= Beginning of Section =

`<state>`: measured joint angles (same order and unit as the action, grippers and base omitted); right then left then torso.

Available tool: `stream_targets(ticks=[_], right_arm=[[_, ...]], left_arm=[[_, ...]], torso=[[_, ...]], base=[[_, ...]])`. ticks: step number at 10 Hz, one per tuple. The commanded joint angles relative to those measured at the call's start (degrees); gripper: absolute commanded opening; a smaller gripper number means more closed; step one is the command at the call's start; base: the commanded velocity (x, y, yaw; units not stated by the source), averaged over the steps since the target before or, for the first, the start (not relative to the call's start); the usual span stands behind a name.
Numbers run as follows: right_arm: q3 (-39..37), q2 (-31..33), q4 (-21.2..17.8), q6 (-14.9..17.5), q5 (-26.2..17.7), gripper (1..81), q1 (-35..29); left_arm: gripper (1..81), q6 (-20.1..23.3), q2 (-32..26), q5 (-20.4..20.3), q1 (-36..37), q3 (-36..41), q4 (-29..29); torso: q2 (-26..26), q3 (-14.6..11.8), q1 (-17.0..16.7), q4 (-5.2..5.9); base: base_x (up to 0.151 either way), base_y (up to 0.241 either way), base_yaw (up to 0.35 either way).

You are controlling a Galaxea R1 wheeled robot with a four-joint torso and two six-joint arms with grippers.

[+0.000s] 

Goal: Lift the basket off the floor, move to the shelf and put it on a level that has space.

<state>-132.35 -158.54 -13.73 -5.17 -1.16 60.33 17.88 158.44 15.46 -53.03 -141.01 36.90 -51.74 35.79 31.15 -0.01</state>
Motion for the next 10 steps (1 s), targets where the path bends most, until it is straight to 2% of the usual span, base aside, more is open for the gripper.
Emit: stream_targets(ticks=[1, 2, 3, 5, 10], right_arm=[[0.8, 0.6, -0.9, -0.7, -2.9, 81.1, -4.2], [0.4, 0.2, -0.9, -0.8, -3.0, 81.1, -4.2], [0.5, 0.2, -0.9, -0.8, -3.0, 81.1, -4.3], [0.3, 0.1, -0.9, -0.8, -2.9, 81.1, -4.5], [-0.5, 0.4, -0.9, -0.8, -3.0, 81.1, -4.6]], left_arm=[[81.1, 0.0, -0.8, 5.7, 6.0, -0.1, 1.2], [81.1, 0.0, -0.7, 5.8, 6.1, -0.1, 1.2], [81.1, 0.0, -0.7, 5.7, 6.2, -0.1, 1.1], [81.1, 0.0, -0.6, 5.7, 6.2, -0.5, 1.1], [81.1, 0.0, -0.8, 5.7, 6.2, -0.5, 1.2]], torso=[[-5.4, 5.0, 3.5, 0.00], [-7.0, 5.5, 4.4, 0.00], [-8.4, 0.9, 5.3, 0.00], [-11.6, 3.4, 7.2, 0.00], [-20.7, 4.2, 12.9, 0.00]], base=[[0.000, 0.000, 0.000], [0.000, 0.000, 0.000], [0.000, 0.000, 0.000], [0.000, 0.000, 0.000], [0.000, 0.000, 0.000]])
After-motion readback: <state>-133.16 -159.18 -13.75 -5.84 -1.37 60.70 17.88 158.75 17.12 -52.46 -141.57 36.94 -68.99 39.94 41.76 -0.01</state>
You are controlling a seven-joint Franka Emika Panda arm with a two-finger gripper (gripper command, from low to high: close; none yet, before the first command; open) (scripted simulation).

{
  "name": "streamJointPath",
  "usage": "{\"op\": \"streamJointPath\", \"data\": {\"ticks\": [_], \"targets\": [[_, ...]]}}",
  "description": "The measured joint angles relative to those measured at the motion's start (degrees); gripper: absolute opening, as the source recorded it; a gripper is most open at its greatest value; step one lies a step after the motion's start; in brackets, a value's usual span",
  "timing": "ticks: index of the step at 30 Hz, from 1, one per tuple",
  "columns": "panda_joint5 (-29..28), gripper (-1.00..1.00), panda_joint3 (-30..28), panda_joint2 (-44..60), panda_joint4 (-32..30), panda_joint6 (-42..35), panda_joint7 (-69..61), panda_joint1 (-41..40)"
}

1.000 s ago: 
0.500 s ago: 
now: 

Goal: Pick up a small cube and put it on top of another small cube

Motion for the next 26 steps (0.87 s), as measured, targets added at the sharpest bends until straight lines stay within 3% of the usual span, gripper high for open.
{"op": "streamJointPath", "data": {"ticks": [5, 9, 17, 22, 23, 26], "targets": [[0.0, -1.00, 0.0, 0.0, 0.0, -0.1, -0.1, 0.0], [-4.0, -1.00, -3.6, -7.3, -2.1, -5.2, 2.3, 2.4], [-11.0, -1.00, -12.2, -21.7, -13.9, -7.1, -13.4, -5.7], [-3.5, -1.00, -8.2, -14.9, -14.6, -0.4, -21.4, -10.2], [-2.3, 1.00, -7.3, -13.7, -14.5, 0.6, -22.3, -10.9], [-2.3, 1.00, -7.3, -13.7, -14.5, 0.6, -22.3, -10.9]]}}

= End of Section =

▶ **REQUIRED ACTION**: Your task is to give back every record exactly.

▶ **SOLUTION**:
`<state>`: measured joint angles (same order and unit as the action, grippers and base omitted); right then left then torso.

Available tool: `stream_targets(ticks=[_], right_arm=[[_, ...]], left_arm=[[_, ...]], torso=[[_, ...]], base=[[_, ...]])`. ticks: step number at 10 Hz, one per tuple. The commanded joint angles relative to those measured at the call's start (degrees); gripper: absolute commanded opening; a smaller gripper number means more closed; step one is the command at the call's start; base: the commanded velocity (x, y, yaw; units not stated by the source), averaged over the steps since the target before or, for the first, the start (not relative to the call's start); the usual span stands behind a name.
Numbers run as follows: right_arm: q3 (-39..37), q2 (-31..33), q4 (-21.2..17.8), q6 (-14.9..17.5), q5 (-26.2..17.7), gripper (1..81), q1 (-35..29); left_arm: gripper (1..81), q6 (-20.1..23.3), q2 (-32..26), q5 (-20.4..20.3), q1 (-36..37), q3 (-36..41), q4 (-29..29); torso: q2 (-26..26), q3 (-14.6..11.8), q1 (-17.0..16.7), q4 (-5.2..5.9); base: base_x (up to 0.151 either way), base_y (up to 0.241 either way), base_yaw (up to 0.35 either way).

You are controlling a Galaxea R1 wheeled robot with a four-joint torso and two six-joint arms with grippers.

[+0.000s] 

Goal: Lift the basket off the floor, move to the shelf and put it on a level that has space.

<state>-132.35 -158.54 -13.73 -5.17 -1.16 60.33 17.88 158.44 15.46 -53.03 -141.01 36.90 -51.74 35.79 31.15 -0.01</state>
Motion for the next 10 steps (1 s), targets where the path bends most, until it is straight to 2% of the usual span, base aside, more is open for the gripper.
Emit: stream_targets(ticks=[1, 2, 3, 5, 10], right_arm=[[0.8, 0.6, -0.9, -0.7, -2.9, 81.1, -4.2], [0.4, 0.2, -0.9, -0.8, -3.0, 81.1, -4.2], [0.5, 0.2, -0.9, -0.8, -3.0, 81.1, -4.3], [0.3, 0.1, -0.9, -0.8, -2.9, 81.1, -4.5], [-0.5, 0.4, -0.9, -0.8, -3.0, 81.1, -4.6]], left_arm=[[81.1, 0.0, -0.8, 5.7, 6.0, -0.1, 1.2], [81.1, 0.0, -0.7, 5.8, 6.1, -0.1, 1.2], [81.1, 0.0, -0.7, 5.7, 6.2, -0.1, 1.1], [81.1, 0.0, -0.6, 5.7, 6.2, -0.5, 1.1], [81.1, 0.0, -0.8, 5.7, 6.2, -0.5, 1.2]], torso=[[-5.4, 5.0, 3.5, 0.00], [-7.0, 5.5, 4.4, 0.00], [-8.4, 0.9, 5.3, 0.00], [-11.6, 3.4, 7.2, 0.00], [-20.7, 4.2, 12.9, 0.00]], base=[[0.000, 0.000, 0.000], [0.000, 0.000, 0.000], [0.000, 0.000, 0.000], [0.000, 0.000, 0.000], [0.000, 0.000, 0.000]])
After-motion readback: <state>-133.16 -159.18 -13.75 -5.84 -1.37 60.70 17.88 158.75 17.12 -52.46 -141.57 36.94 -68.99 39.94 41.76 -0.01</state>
You are controlling a seven-joint Franka Emika Panda arm with a two-finger gripper (gripper command, from low to high: close; none yet, before the first command; open) (scripted simulation).

{
  "name": "streamJointPath",
  "usage": "{\"op\": \"streamJointPath\", \"data\": {\"ticks\": [_], \"targets\": [[_, ...]]}}",
  "description": "The measured joint angles relative to those measured at the motion's start (degrees); gripper: absolute opening, as the source recorded it; a gripper is most open at its greatest value; step one lies a step after the motion's start; in brackets, a value's usual span",
  "timing": "ticks: index of the step at 30 Hz, from 1, one per tuple",
  "columns": "panda_joint5 (-29..28), gripper (-1.00..1.00), panda_joint3 (-30..28), panda_joint2 (-44..60), panda_joint4 (-32..30), panda_joint6 (-42..35), panda_joint7 (-69..61), panda_joint1 (-41..40)"
}

1.000 s ago: 
0.500 s ago: 
now: 

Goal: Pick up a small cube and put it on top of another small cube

Motion for the next 26 steps (0.87 s), as measured, targets added at the sharpest bends until straight lines stay within 3% of the usual span, gripper high for open.
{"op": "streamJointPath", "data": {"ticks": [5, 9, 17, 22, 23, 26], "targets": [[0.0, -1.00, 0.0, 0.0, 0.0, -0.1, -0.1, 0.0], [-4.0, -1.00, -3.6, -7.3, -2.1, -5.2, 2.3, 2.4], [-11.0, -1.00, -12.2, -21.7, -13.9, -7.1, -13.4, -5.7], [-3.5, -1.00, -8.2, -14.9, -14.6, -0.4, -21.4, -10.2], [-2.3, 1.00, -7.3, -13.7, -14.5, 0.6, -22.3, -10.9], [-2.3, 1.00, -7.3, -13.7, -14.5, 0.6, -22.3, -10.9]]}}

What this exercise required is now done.